Examine the entries and show every line in which the word "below" is found.

Source data:
──────────────────────────────
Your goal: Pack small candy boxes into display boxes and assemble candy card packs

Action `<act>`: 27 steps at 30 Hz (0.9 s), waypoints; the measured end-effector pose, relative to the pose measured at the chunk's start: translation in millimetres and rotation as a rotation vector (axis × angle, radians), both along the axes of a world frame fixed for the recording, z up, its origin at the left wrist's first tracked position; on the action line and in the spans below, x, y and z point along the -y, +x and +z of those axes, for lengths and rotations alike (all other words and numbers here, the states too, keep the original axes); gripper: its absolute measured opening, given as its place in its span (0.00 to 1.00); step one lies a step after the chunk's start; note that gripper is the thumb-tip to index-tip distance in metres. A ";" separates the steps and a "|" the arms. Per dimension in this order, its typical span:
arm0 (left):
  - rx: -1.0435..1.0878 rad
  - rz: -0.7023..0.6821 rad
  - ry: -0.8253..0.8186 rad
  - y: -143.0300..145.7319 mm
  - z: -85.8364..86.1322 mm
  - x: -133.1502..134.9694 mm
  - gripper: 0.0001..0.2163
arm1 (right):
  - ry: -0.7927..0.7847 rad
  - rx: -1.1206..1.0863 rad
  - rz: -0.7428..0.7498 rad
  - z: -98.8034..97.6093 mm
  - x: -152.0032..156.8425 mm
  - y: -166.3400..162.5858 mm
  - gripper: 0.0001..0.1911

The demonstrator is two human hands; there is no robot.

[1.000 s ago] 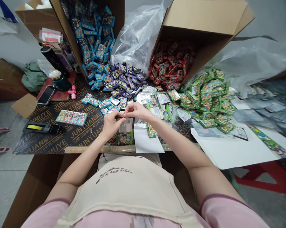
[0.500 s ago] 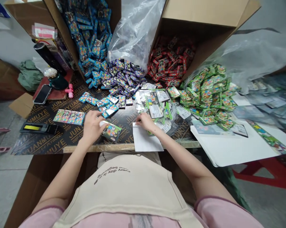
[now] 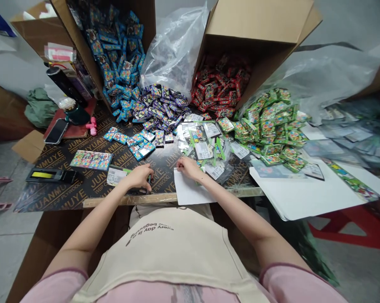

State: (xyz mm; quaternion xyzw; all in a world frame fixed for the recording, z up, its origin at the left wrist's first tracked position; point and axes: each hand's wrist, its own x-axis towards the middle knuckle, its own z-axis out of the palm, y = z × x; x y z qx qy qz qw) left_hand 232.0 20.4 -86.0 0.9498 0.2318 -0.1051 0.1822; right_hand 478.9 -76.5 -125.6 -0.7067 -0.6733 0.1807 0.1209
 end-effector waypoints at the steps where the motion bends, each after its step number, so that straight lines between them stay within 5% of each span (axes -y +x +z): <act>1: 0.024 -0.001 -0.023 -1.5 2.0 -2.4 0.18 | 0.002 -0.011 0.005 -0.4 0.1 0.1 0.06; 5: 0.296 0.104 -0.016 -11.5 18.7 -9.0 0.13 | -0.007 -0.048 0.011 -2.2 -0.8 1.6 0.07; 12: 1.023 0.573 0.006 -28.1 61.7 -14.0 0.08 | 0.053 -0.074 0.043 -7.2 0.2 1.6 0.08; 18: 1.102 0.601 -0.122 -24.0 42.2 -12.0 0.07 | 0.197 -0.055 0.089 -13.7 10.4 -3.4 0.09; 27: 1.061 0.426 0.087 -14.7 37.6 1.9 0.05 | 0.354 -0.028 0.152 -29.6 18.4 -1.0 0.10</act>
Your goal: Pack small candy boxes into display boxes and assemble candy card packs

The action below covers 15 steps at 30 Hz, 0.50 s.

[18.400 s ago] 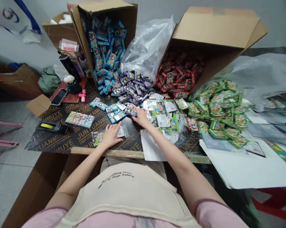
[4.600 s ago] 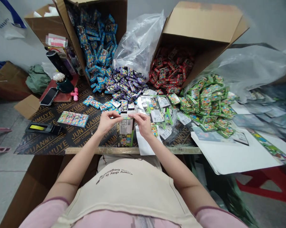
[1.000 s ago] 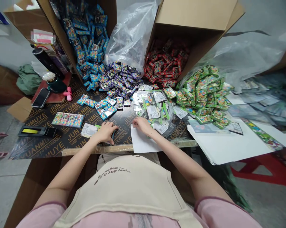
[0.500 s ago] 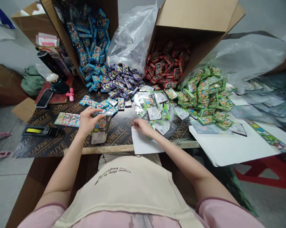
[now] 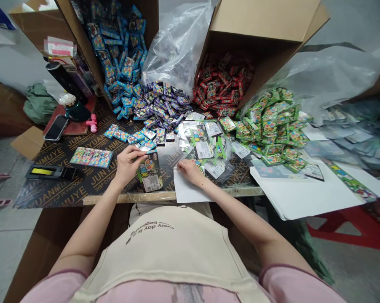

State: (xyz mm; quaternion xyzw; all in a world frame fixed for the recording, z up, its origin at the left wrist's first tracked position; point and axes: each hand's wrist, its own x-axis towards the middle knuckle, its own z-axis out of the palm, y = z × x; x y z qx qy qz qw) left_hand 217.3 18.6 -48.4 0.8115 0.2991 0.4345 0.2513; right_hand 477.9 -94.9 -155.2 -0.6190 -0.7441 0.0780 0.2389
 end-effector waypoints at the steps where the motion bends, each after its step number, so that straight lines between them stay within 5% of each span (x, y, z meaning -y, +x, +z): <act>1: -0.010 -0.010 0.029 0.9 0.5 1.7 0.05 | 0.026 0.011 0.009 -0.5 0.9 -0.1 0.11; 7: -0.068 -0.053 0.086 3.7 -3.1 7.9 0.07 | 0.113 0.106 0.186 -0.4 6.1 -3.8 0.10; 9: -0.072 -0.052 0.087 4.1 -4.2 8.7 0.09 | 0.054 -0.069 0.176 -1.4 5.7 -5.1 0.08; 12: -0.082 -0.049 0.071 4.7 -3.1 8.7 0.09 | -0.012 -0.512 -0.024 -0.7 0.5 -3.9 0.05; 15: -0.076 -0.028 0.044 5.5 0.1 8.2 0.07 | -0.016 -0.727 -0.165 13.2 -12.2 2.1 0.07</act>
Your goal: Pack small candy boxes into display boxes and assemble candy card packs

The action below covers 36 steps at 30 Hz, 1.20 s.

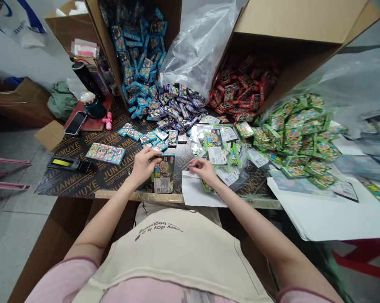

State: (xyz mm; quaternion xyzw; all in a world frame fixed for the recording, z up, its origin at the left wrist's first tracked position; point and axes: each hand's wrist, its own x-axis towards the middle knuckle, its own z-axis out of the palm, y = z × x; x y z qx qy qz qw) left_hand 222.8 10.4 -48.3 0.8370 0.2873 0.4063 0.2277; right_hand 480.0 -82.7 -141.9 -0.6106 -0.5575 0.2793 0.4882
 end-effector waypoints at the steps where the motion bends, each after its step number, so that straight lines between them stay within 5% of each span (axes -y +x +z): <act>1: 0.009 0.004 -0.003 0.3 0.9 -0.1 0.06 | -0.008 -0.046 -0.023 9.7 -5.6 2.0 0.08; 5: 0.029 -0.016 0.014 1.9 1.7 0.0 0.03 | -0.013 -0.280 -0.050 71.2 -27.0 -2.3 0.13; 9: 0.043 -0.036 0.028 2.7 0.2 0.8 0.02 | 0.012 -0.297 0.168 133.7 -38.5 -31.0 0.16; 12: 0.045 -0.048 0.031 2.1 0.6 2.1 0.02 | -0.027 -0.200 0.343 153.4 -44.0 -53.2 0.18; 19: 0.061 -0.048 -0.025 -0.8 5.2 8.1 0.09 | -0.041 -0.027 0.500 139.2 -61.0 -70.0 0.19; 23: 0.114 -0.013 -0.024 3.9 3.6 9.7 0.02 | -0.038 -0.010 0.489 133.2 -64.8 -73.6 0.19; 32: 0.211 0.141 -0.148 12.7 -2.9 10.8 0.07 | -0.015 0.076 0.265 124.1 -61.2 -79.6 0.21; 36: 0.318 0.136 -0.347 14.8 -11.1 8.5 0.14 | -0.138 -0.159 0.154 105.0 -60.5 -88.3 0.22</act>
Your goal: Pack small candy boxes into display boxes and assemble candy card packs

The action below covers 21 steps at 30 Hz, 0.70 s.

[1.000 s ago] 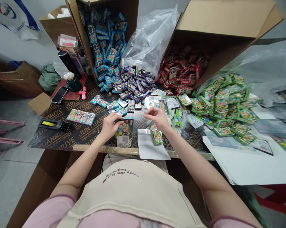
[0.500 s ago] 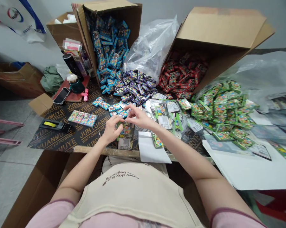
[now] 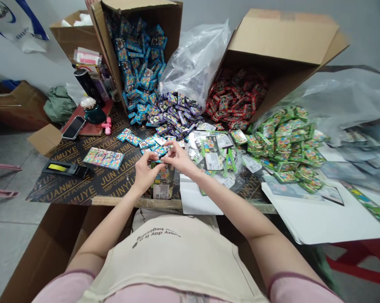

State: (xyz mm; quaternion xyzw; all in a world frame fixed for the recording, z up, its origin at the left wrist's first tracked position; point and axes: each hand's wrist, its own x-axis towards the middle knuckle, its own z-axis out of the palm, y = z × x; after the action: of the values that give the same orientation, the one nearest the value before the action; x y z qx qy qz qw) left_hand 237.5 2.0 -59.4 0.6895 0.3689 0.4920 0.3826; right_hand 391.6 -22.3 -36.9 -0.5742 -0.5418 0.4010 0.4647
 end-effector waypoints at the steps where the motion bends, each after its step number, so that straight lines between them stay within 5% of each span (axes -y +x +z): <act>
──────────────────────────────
EXERCISE ANSWER ::
Action `<act>`: 27 steps at 30 Hz (0.9 s), waypoints; the measured end-effector pose, relative to the pose measured at the chunk's start: translation in millimetres and rotation as a rotation vector (axis × angle, radians), both along the axes of a world frame fixed for the recording, z up, its origin at the left wrist's first tracked position; on the action line and in the spans below, x, y and z point along the -y, +x and +z of those axes, for lengths and rotations alike (all other words and numbers here, the states too, keep the original axes); gripper: its absolute measured opening, given as its place in its span (0.00 to 1.00); step one lies a step after the chunk's start; note that gripper is the thumb-tip to index-tip distance in metres. A ";" separates the steps and a "|" the arms. Per dimension in this order, its typical span:
The action below covers 15 steps at 30 Hz, 0.50 s.
The action below covers 36 steps at 30 Hz, 1.20 s.
The action below covers 21 steps at 30 Hz, 0.70 s.

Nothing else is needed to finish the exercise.